Qui non si fa in tempo a piangerli i morti, che se ne aggiungono altri: un’altra drammatica esplosione a pochi giorni dal primo anniversario di quella al porto che ha causato più di 200 vittime, oltre 6mila feriti e 300mila sfollati.

Villaggio di Al-Tleil, Akkar, nord, la regione libanese più povera e abbandonata a se stessa, confine con la Siria con cui si traffica e contrabbanda.

Sono le prime ore di domenica 15 agosto quando un deposito illegale di carburante esplode uccidendo 29 persone – accertate al momento – e ferendone una ottantina. Il fatto di per sé drammatico va inserito nel contesto della crisi del petrolio, aggravatasi pesantemente in queste ultime settimane e in quel tessuto socio-economico clientelare e corrotto su cui è incardinato il Libano.

Sabato mattina un gruppo di attivisti scopre il deposito di circa 20mila litri di proprietà di un noto imprenditore, George Rachid, con forti legami politici. Interviene l’esercito e ne viene lasciato metà alla popolazione.

Nella notte la tragedia, le cui cause sono ancora da definire: scontri per l’approvvigionamento, ma c’è anche l’ipotesi che il figlio di Rachid abbia sparato colpi di pistola per disperdere la folla e che avrebbero provocato l’incendio, secondo alcune testimonianze.

Giovedì scorso il discusso governatore della Banca centrale Riad Salameh aveva annunciato che non sarà più in grado di calmierare il prezzo della benzina, già razionata e che aveva già subìto un aumento del triplo nei mesi scorsi. «Nessuno sta governando il paese (…). Siamo pronti a spendere le riserve obbligatorie (della banca): fate una legge, servono cinque minuti», le sue invettive.

Il settore dell’energia totalmente prodotta a diesel era già mal funzionante prima della crisi. La partecipata pubblica-privata Elettricità del Libano non soddisfa il fabbisogno nazionale, per cui una miriade di generatori privati dalla gestione quantomeno dubbia – la gente ne parla come di «mafia dei generatori» – sorgono in ogni dove.

Da mesi le ore di buio totale sono in continuo aumento: ora si contano per semplicità le pochissime ore di luce al giorno. La crisi della benzina e dell’elettricità ha paralizzato tutto l’indotto dei trasporti – che in Libano sono solo su gomma – e qualsiasi settore, inclusa la filiera alimentare: si fa la fila pure per il pane.

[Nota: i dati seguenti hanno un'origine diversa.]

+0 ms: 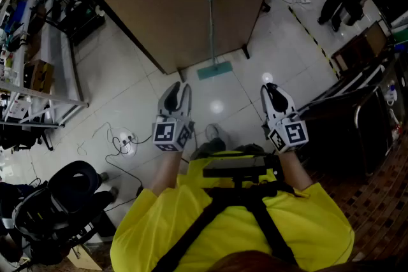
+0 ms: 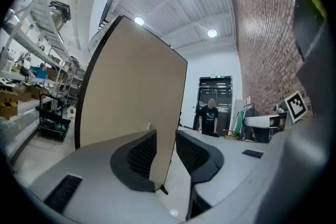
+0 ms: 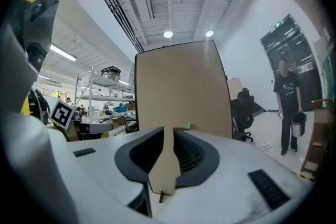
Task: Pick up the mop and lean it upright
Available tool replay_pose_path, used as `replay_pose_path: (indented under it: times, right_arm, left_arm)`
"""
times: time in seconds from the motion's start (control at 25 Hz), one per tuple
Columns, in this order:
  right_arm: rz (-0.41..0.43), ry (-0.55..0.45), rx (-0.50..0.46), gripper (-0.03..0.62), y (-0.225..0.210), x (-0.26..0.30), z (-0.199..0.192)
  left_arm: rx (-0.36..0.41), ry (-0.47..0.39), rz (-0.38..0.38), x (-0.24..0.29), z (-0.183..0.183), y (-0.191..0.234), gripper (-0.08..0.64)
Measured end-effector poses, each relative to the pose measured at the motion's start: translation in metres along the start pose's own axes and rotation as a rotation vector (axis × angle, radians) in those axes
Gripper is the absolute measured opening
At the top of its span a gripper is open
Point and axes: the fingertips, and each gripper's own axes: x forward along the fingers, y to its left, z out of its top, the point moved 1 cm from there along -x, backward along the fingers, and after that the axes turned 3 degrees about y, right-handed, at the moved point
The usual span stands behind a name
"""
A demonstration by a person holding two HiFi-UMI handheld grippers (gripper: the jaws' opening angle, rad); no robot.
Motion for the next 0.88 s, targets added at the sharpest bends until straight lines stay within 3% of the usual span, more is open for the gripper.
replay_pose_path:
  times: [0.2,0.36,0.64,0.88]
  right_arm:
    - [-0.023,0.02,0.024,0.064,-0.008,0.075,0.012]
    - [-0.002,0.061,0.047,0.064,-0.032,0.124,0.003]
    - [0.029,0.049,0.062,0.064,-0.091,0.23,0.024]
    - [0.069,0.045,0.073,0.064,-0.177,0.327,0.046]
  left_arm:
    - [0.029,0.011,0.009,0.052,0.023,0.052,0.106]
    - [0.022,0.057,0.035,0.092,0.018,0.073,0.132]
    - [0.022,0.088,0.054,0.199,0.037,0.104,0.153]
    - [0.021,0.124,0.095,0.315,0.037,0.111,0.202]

Non c’è benzina nemmeno per le ambulanze e il Centro medico dell’Università americana di Beirut ha denunciato pubblicamente «il governo e le autorità totalmente responsabili della crisi e della conseguente catastrofe umanitaria. (…) L’Aubmc affronta un imminente disastro (…) a causa della mancanza di carburante. Ventilatori e altri apparecchi salvavita smetteranno di funzionare. 40 adulti e 15 bambini moriranno immediatamente. 180 persone che soffrono di scompensi renali moriranno in pochi giorni senza dialisi. Centinaia di pazienti di cancro moriranno nelle prossime settimane per mancanza di cure adeguate». Da mesi non si trovano più medicinali, anche quelli più essenziali.

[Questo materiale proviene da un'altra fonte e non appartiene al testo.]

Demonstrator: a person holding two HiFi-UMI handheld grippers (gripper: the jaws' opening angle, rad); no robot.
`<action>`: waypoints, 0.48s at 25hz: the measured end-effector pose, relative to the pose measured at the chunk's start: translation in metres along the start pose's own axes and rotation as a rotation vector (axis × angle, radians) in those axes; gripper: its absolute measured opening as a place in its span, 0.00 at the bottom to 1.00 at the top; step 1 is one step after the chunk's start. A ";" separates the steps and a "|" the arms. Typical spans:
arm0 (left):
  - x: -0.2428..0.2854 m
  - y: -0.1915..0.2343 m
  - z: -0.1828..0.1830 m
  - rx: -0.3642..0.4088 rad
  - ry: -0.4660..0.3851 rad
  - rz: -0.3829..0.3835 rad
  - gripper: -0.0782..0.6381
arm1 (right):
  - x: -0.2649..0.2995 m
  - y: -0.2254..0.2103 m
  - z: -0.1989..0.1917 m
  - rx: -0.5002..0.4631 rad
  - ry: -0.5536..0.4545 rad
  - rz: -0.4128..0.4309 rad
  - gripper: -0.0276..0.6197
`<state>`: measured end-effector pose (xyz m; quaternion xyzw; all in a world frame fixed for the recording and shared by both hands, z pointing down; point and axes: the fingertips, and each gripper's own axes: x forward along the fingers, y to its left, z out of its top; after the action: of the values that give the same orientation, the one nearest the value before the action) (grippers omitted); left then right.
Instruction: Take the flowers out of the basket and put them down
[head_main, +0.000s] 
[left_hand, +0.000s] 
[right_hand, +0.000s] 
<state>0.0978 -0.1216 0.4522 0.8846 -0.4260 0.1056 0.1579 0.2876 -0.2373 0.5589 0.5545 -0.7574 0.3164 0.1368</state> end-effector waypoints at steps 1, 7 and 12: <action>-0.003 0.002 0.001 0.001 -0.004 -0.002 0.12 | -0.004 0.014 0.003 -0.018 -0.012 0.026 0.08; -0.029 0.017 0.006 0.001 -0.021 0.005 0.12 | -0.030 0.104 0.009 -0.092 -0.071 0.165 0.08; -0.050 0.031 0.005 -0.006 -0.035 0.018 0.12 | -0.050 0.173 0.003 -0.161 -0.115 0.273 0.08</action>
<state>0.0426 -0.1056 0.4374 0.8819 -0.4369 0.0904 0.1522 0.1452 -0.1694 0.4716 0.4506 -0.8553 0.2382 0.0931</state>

L’ex-premier designato Hariri ha chiesto le dimissioni del presidente Aoun dopo l’esplosione. Il neo premier incaricato Mikati ha annunciato invece l’imminente formazione del governo, il cui tentativo fallisce da quando un anno fa il premier Diab si è dimesso dopo il disastro al porto.

Un nuovo governo sbloccherebbe in teoria fondi internazionali chepotrebbero alleviare la crisi, a detta di tutti peggiore di quella della guerra civile (1975-90). Intanto le richieste di passaporti sono passate da 300 a 7mila al giorno per lasciare quello che assomiglia sempre di più a un girone dantesco.